Vionnet created her clothes in the round – working on a miniature mannequin to wrap specially woven textiles around the figure – and this makes her designs particularly difficult to capture in two-dimensional form. Unlike many designers, she never sketched her ideas first. And she didn’t divide up the body into back and front, sleeves and bodice etc. This means her garments enveloped the wearer – and curved around the body. She looked carefully at the anatomy and worked with the fabric’s bias to construct garments that floated just above the skin. This brought focus to, for example, the small of the back or the hipbones – areas that other designers tended to skim over. This sensual approach to body and fabric worked well in photographs, where live models could show the garments in movement, and the viewer could see how Vionnet’s work fitted to the body. But it was harder to translate into flat drawings.
This is where her close collaboration with Thayaht comes in.

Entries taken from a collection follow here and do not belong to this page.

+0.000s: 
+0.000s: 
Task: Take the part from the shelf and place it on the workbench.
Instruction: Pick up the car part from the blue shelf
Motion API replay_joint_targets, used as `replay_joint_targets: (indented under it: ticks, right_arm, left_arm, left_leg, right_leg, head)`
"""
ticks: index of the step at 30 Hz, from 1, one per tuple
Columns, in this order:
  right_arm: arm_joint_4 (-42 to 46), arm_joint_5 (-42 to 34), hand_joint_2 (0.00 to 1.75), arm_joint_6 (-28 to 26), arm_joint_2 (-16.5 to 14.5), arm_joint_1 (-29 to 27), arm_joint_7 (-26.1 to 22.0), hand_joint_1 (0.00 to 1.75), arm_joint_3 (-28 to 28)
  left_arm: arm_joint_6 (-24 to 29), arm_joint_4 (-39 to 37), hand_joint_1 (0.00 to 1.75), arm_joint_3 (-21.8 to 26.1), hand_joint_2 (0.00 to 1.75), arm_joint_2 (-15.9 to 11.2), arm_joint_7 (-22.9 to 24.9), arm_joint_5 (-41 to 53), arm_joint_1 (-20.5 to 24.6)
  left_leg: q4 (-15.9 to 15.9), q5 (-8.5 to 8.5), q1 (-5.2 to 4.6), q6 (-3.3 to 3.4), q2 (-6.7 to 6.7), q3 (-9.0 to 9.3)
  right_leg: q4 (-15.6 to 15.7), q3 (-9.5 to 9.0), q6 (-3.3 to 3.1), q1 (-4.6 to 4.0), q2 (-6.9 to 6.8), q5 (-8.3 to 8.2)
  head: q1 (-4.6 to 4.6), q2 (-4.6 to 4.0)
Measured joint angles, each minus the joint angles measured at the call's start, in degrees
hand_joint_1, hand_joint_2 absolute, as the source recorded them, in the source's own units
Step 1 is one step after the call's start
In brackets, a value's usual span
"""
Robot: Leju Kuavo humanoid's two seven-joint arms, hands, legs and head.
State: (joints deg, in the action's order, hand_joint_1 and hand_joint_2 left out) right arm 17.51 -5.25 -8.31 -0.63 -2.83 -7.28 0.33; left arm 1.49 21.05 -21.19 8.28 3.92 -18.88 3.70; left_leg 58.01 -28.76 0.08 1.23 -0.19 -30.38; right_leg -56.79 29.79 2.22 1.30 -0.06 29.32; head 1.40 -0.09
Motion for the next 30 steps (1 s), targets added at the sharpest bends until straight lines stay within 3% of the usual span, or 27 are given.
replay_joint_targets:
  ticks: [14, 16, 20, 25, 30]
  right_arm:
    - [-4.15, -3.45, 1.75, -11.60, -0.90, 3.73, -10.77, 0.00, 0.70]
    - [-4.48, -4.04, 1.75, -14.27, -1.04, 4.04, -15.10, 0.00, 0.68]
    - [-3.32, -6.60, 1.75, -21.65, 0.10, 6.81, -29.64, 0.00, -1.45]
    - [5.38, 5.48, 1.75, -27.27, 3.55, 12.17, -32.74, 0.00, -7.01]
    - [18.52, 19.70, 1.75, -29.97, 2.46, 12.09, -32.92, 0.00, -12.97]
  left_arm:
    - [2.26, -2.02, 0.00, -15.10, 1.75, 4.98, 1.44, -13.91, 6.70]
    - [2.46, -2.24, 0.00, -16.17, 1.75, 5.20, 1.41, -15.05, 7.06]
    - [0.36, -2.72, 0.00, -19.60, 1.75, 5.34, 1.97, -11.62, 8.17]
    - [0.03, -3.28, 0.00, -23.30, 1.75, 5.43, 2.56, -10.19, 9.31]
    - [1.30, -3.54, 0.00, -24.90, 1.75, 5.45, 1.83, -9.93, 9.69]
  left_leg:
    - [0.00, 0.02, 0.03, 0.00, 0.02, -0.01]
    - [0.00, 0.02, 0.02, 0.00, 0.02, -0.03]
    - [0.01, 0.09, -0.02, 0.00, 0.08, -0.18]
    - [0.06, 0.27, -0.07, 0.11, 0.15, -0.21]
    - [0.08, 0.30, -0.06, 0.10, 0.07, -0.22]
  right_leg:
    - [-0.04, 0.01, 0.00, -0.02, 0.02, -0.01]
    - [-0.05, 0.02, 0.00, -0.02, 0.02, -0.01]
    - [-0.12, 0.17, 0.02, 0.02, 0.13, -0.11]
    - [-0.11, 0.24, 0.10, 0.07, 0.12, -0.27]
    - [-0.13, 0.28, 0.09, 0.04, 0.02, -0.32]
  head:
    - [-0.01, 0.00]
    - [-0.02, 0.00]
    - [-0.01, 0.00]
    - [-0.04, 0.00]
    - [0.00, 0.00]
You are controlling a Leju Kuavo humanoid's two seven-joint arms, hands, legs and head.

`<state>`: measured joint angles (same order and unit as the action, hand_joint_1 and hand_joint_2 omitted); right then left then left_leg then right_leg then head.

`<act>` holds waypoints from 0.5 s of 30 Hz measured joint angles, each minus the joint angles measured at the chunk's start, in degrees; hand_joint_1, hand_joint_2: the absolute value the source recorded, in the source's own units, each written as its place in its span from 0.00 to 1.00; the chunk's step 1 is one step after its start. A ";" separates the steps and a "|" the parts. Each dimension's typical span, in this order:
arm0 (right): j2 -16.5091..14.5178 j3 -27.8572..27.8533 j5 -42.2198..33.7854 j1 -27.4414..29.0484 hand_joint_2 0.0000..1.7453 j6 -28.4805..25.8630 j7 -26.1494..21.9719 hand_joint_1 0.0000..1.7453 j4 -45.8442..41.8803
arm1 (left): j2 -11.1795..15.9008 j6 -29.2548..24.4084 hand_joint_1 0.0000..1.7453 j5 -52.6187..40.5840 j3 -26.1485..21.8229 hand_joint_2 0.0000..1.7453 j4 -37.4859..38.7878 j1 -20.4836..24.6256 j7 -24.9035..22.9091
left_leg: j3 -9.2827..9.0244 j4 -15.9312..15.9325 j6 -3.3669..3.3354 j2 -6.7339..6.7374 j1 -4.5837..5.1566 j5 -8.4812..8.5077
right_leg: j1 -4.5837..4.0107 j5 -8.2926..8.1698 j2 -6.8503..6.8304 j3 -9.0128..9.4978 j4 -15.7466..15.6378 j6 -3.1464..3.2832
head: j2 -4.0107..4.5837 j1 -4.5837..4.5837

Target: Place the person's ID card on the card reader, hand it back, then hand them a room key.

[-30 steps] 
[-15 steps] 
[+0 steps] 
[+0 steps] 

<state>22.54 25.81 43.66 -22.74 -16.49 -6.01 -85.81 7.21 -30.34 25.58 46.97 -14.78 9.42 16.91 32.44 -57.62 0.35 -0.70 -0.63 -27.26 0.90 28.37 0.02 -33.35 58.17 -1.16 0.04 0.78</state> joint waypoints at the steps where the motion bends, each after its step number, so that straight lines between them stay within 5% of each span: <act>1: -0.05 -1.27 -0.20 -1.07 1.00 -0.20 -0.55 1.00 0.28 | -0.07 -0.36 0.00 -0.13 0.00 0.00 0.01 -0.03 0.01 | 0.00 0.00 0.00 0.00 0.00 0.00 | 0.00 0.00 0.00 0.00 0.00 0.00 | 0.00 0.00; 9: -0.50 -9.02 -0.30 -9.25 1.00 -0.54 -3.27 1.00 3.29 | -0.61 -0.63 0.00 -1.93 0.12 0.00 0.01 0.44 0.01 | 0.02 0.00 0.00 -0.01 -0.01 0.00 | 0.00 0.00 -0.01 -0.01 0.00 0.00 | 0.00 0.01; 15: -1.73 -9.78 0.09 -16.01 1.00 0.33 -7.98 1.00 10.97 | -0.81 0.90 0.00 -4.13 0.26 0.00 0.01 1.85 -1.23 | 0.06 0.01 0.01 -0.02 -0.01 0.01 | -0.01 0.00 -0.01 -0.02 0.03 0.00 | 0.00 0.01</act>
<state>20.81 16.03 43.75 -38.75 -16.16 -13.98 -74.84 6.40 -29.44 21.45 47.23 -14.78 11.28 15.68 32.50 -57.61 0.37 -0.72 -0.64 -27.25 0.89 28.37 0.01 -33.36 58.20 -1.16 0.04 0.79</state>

Working with a Futurist – who was himself interested in the relationship between dress and body, and who wanted to convey the moment – motion, modernity and flux – meant a close connection in themes and approach. These preoccupations made them a very good match for each other, since representation – whether in fabric or fashion drawing – was for them a means to explore what it was to be modern, and how this could be conveyed through contemporary art and design.
The images above show how this was achieved. Thayaht used a simple colour palette – as did Vionnet – so as not to distract from the overall form. He used force lines that reached out from the body into the surrounding space – to connect body to place and show how movement and form were linked through Vionnet’s designs. Whether at the theatre, swathed in furs, or on the links, playing golf, women inhabited space in new ways during the early 20th century. His drawings conveyed environment and emotion, too: dark clouds, that mirrored a dress’ smoky greys or a model’s flushed cheeks and anticipatory glance, that connected the blacks and reds of a dress to lush curtains and contrasted with electric lighting’s acid yellow at the theatre. Vionnet’s designs constructed new femininities and Thayaht’s drawings combined avant-garde art and design to demonstrate the effect this had on women, fashion and the spaces they inhabited.